-- What the task asks --
Retype the data below verbatim; pictures do not belong in the copy.

********

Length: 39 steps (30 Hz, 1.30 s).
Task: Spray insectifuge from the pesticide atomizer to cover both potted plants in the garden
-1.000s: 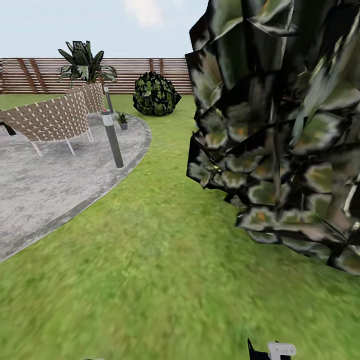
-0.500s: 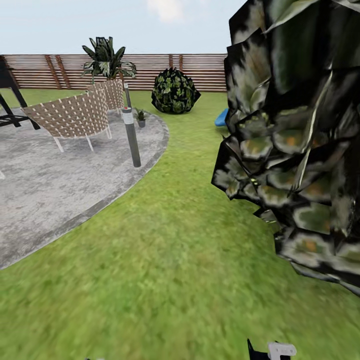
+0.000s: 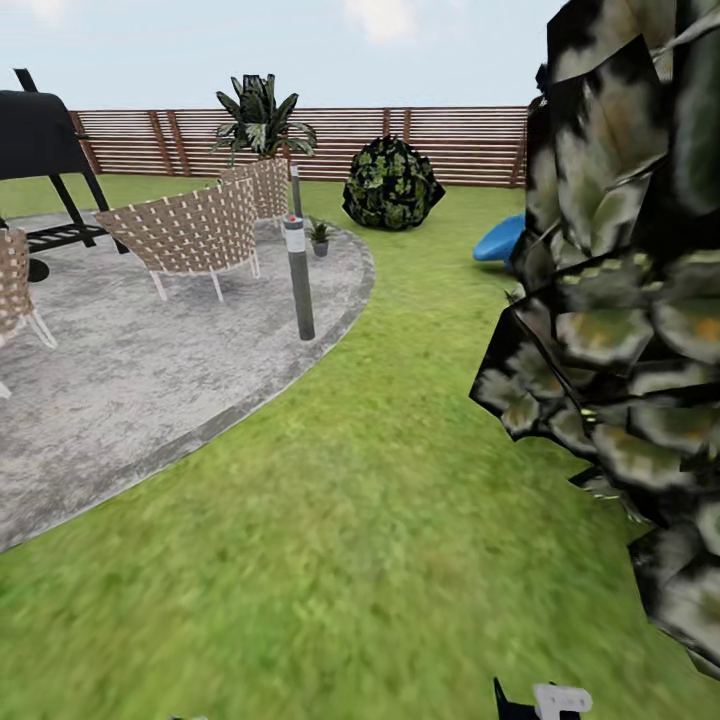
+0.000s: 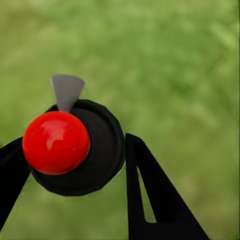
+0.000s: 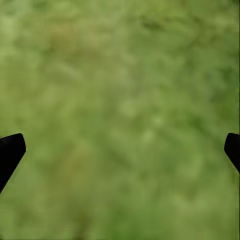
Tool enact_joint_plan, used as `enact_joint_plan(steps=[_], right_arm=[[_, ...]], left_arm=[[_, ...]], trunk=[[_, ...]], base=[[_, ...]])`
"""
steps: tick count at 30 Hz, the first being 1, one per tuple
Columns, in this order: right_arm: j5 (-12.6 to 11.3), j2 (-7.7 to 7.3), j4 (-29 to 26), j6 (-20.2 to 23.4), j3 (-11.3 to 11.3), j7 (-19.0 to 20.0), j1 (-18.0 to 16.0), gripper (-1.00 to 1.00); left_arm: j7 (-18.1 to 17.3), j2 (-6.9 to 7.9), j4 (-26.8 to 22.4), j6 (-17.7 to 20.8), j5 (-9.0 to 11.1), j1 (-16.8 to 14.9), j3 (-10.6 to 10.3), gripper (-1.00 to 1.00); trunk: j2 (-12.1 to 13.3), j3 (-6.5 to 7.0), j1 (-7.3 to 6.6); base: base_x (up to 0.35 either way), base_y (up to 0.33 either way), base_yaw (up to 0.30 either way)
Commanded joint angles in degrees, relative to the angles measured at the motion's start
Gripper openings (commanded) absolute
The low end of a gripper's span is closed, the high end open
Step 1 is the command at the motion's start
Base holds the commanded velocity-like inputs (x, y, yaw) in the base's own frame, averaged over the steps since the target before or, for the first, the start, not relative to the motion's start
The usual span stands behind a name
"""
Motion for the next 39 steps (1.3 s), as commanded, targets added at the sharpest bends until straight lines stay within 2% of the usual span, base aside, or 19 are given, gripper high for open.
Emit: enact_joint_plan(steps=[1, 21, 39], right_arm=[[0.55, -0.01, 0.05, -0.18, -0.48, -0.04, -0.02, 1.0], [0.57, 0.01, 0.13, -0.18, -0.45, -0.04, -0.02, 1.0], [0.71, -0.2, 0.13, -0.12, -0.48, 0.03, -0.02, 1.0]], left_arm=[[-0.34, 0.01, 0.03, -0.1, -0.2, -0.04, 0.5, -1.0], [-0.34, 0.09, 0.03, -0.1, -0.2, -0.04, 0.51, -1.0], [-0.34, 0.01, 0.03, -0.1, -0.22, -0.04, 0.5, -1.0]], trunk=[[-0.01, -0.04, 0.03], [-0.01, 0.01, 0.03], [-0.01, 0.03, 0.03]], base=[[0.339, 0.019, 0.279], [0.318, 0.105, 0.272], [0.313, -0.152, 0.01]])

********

-- Solution --
Length: 39 steps (30 Hz, 1.30 s).
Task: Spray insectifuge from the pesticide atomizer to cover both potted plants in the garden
-1.000s: 
-0.500s: 
+0.000s: 
+0.000s: 
+0.000s: 
Tool enact_joint_plan, used as `enact_joint_plan(steps=[_], right_arm=[[_, ...]], left_arm=[[_, ...]], trunk=[[_, ...]], base=[[_, ...]])`
"""
steps: tick count at 30 Hz, the first being 1, one per tuple
Columns, in this order: right_arm: j5 (-12.6 to 11.3), j2 (-7.7 to 7.3), j4 (-29 to 26), j6 (-20.2 to 23.4), j3 (-11.3 to 11.3), j7 (-19.0 to 20.0), j1 (-18.0 to 16.0), gripper (-1.00 to 1.00); left_arm: j7 (-18.1 to 17.3), j2 (-6.9 to 7.9), j4 (-26.8 to 22.4), j6 (-17.7 to 20.8), j5 (-9.0 to 11.1), j1 (-16.8 to 14.9), j3 (-10.6 to 10.3), gripper (-1.00 to 1.00); trunk: j2 (-12.1 to 13.3), j3 (-6.5 to 7.0), j1 (-7.3 to 6.6); base: base_x (up to 0.35 either way), base_y (up to 0.33 either way), base_yaw (up to 0.30 either way)
Commanded joint angles in degrees, relative to the angles measured at the motion's start
Gripper openings (commanded) absolute
The low end of a gripper's span is closed, the high end open
Step 1 is the command at the motion's start
Base holds the commanded velocity-like inputs (x, y, yaw) in the base's own frame, averaged over the steps since the target before or, for the first, the start, not relative to the motion's start
The usual span stands behind a name
"""
Motion for the next 39 steps (1.3 s), as commanded, targets added at the sharpest bends until straight lines stay within 2% of the usual span, base aside, or 19 are given, gripper high for open.
Emit: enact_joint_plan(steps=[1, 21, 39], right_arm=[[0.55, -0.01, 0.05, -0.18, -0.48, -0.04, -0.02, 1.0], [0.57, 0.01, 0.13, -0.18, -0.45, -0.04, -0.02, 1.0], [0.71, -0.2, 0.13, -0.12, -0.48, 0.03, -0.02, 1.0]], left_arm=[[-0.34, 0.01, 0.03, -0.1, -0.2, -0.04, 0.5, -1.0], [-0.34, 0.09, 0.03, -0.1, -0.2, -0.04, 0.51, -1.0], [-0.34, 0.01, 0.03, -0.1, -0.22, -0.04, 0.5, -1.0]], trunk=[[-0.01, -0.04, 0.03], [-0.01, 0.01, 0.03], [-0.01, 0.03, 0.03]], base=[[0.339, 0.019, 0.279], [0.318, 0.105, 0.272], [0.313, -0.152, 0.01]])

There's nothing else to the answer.